▸ Task to carry out
Stop at the line containing "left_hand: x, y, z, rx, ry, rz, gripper": every line of the listing from the first up to that one must be set down exactly.

▸ Entries shown

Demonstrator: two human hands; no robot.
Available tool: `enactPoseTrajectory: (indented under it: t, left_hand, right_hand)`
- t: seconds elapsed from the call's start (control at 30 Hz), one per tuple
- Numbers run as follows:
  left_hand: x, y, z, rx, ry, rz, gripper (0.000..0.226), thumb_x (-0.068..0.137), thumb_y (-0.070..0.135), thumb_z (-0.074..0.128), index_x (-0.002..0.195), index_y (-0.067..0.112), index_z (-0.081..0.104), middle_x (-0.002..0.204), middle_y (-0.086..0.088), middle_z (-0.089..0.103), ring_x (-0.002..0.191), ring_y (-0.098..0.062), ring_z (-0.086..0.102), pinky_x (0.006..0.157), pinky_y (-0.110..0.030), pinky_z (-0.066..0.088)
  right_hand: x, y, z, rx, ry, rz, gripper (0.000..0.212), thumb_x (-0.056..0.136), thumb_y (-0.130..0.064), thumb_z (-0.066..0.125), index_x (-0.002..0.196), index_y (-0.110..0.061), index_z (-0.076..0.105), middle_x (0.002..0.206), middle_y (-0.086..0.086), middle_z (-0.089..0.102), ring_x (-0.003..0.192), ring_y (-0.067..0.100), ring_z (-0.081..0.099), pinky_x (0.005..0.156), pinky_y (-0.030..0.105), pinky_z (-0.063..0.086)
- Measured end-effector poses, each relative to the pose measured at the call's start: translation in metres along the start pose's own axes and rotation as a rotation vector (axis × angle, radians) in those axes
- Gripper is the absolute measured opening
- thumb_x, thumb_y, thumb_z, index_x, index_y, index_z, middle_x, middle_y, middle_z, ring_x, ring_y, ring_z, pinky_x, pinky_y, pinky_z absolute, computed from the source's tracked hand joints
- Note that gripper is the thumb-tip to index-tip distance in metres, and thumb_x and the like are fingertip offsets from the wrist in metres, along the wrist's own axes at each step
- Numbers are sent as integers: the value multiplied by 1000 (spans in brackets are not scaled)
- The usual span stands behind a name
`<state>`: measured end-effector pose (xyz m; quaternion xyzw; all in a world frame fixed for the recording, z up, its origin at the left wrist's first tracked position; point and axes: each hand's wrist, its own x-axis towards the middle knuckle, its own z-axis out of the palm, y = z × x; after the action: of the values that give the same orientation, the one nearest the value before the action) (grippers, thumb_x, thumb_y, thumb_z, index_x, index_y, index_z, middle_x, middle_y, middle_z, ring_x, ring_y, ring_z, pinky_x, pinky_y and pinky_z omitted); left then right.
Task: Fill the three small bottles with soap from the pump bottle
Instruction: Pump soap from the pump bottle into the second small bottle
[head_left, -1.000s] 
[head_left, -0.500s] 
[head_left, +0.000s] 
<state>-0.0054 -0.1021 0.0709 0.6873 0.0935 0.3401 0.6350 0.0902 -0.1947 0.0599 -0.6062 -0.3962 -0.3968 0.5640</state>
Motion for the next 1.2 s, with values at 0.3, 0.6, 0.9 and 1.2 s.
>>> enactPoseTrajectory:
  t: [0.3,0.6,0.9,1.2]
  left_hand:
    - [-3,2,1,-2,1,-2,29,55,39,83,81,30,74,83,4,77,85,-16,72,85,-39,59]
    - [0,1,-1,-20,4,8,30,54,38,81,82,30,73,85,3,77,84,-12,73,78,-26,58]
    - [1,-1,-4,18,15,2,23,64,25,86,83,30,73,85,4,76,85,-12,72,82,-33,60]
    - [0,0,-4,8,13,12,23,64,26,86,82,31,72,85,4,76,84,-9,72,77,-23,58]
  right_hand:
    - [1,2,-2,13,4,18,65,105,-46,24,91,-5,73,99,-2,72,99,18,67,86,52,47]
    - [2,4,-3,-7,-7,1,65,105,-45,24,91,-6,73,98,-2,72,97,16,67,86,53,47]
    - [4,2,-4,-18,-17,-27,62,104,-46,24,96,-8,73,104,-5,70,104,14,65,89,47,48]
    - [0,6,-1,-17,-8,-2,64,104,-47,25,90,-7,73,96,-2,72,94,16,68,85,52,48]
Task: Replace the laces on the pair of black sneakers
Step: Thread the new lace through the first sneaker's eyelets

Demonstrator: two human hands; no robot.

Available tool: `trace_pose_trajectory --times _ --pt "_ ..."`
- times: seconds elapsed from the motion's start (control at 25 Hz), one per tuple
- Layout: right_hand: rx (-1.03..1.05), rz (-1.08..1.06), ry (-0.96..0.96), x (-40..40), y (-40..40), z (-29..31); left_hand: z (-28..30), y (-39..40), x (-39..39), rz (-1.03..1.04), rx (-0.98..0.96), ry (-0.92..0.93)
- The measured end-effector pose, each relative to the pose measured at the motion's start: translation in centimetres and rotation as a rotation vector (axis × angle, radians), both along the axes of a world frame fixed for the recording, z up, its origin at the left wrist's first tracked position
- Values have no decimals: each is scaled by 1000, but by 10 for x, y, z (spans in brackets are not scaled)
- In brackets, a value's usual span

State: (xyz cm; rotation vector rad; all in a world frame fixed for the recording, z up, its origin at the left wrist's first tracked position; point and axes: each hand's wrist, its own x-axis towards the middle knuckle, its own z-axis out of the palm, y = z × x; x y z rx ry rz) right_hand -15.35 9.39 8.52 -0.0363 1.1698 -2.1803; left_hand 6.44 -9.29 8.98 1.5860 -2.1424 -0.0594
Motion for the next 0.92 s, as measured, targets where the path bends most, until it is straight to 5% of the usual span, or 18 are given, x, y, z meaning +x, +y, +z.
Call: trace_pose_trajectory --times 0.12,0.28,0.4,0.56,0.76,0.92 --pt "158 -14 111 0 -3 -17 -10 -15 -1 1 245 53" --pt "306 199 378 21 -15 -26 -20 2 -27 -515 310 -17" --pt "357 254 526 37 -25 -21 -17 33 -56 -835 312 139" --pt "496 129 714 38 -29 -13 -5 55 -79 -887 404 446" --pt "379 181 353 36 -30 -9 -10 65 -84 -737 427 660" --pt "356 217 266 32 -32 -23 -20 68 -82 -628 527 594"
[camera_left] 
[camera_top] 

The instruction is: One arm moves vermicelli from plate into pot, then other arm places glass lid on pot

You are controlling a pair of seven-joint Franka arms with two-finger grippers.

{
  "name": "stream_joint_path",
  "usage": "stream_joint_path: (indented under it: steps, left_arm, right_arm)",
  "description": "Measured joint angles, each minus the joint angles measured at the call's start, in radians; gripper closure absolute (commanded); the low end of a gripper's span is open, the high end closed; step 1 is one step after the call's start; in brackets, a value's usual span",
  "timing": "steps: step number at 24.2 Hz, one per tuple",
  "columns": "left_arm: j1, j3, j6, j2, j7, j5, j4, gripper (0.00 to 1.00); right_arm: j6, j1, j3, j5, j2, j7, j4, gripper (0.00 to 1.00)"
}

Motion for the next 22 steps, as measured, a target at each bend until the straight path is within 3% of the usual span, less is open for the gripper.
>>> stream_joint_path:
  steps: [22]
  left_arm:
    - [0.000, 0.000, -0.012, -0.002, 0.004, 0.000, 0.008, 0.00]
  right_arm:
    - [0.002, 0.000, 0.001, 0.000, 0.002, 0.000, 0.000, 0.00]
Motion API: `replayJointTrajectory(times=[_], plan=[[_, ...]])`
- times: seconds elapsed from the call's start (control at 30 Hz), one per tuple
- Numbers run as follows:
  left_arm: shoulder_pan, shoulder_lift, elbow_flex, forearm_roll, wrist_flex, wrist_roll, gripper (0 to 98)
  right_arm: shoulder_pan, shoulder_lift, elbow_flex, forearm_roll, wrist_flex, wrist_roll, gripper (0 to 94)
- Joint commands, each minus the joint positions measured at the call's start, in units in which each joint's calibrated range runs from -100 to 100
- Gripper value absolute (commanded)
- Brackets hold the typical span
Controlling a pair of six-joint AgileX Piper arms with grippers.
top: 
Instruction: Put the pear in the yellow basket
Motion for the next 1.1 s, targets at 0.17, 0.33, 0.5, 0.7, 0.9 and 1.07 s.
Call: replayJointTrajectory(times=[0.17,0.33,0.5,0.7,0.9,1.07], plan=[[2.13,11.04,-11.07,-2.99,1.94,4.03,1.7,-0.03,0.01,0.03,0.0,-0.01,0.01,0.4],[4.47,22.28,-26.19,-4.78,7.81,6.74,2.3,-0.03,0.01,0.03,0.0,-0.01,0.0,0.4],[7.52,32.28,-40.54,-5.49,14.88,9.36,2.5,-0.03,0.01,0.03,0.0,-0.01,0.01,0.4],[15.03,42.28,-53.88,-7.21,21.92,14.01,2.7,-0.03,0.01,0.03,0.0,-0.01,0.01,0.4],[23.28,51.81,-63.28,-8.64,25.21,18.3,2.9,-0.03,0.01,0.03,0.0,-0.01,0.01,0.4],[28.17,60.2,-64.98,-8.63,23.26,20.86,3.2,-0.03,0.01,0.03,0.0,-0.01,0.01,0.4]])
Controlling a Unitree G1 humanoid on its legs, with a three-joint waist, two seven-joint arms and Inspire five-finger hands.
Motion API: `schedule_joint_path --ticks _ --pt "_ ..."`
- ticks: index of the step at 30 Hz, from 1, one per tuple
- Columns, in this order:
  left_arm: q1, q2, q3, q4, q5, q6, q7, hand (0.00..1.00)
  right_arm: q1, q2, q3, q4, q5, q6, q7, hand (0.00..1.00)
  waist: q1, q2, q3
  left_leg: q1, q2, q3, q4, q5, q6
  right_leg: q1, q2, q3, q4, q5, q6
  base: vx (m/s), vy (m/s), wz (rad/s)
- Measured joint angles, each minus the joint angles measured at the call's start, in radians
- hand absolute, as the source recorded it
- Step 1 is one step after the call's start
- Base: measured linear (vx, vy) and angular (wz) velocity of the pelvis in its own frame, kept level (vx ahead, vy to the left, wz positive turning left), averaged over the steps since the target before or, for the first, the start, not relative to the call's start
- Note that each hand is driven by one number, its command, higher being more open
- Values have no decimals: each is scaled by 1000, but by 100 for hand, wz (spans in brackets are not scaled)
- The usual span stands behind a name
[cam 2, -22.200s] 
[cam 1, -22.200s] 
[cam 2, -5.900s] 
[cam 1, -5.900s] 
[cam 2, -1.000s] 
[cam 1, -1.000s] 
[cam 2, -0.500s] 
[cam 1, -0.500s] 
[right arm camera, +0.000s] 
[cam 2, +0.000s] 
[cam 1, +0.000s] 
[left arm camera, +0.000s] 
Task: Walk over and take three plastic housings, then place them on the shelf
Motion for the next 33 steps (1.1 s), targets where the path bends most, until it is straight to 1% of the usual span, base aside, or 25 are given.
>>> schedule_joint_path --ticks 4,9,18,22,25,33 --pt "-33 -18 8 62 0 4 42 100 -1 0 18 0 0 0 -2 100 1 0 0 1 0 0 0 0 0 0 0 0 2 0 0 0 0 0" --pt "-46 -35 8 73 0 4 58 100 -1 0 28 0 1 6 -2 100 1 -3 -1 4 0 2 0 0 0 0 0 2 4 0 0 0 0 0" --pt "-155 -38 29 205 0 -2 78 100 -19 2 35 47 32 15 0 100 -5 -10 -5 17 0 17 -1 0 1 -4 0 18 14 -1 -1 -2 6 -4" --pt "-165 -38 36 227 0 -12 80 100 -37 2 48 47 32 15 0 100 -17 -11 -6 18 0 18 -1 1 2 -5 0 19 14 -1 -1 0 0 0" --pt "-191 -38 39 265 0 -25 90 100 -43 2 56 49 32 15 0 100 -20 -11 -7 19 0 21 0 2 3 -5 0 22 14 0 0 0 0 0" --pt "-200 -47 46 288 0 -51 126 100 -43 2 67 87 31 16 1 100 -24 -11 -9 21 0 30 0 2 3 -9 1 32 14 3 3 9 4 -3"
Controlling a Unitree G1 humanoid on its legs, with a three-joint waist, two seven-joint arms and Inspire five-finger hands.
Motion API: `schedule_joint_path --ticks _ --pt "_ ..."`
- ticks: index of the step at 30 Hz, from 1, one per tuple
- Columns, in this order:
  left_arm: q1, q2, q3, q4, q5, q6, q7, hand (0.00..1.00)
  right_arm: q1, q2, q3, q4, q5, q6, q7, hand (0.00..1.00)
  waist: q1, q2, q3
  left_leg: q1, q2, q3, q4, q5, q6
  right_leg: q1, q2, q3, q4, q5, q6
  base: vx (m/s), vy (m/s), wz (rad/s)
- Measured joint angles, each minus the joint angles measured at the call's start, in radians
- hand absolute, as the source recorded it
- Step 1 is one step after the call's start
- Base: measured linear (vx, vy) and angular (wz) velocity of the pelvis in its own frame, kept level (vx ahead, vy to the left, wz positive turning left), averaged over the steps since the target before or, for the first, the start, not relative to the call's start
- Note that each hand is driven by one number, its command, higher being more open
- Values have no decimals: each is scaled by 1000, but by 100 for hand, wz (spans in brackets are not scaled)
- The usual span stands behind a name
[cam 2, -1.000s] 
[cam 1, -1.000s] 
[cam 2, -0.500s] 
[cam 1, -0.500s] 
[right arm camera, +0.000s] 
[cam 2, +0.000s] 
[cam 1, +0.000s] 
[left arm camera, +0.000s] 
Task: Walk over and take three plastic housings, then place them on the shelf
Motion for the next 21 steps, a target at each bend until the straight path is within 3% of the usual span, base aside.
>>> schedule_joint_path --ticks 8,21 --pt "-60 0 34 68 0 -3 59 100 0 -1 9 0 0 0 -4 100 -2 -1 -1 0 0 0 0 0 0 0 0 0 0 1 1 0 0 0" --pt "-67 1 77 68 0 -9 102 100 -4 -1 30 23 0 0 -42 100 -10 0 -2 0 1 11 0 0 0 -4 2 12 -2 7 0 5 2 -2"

▸ Exercise result
Demonstrator: two human hands; no robot.
Available tool: `enactPoseTrajectory: (indented under it: t, left_hand, right_hand)`
- t: seconds elapsed from the call's start (control at 30 Hz), one per tuple
- Numbers run as follows:
  left_hand: x, y, z, rx, ry, rz, gripper (0.000..0.226), thumb_x (-0.068..0.137), thumb_y (-0.070..0.135), thumb_z (-0.074..0.128), index_x (-0.002..0.195), index_y (-0.067..0.112), index_z (-0.081..0.104), middle_x (-0.002..0.204), middle_y (-0.086..0.088), middle_z (-0.089..0.103), ring_x (-0.002..0.191), ring_y (-0.098..0.062), ring_z (-0.086..0.102), pinky_x (0.006..0.157), pinky_y (-0.110..0.030), pinky_z (-0.066..0.088)

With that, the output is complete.